‘UK vehicle boom drives new car sales to 12-year high’
London, Feb 6 (IANS) The number of new cars registered in Britain hit a 12-year high in January, an industry body said on Monday.
Although the Society of Motor Manufacturers and Traders (SMMT) had warned of a slowdown in trade in 2017 due to a weak pound, but there was no sign of deceleration in the year’s first month’s numbers, the Guardian reported.
Drivers registered 174,564 cars in January, up 2.9 per cent on 2016, to reach the highest monthly level since 2005, with electric vehicles taking a record market share.
Alternative fuel vehicles such as the Nissan Leaf, increased by a fifth to reach a record 4.2 per cent share of new vehicle registrations, beating a previous high of 3.6 in November 2016.
Petrol cars sales were also up strongly, gaining 8.9 per cent, while diesel car registrations went down by 4.3, continuing the fall seen in December, amid suggestions of higher taxes to curb emissions.
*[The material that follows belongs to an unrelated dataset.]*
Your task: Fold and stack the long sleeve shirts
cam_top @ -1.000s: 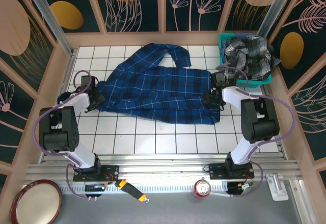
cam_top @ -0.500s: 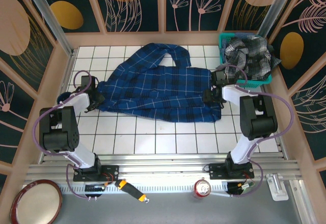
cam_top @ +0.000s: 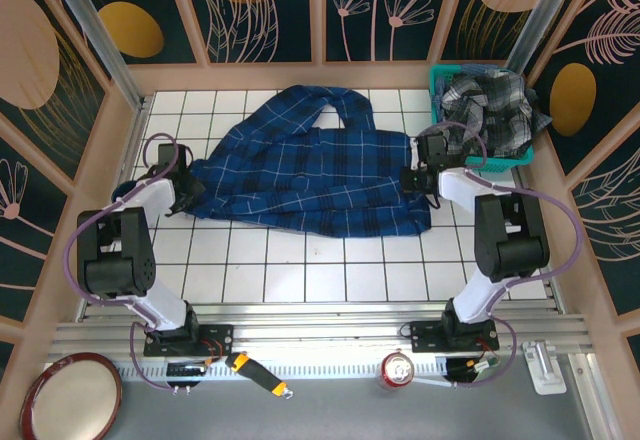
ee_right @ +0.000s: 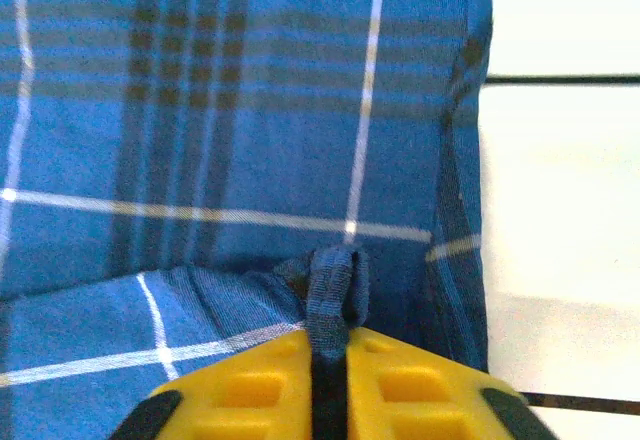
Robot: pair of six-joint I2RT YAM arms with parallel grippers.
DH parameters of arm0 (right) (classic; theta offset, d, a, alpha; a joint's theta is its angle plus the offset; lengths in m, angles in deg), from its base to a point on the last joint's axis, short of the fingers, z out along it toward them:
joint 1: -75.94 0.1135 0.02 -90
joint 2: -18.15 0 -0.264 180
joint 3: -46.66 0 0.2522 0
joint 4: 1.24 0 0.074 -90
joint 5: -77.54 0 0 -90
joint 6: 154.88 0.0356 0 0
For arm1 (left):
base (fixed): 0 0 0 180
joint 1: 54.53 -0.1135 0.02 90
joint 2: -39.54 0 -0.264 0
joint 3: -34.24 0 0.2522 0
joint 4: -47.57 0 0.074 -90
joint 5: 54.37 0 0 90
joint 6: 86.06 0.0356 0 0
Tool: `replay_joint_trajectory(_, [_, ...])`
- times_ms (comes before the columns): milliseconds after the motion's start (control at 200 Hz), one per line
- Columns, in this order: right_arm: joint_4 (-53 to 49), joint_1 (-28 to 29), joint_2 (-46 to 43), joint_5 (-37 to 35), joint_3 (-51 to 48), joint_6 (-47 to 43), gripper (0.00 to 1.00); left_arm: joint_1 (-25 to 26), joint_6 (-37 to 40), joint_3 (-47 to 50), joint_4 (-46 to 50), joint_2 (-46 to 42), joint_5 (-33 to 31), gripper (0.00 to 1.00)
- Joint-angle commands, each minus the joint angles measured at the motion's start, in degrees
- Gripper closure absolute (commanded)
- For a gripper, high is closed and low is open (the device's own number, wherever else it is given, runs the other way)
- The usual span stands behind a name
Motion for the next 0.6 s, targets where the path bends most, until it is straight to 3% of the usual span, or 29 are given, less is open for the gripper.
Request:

The SMMT Chief Executive Mike Hawes said he expected some “cooling” in the car market as the year progressed.
However, he adopted a more upbeat tone than at the end of 2016, when he warned of a “challenging” 2017, with the weakness of the pound likely to increase the cost of imported parts, pushing up car prices.
He said January’s numbers were “buoyed by a great range of new models which are safer and cleaner than ever before”.
He added: “It’s encouraging to see alternatively fuelled vehicles benefiting from this positive growth, reaching a record market share.
“After record growth in 2016, some cooling is anticipated over the coming months, but provided interest rates remain low and the economy stable, the market is in a good position to withstand its short-term challenges.”
The Ford Fiesta remains the UK’s most popular car, followed by the Volkswagen Golf and Ford Focus.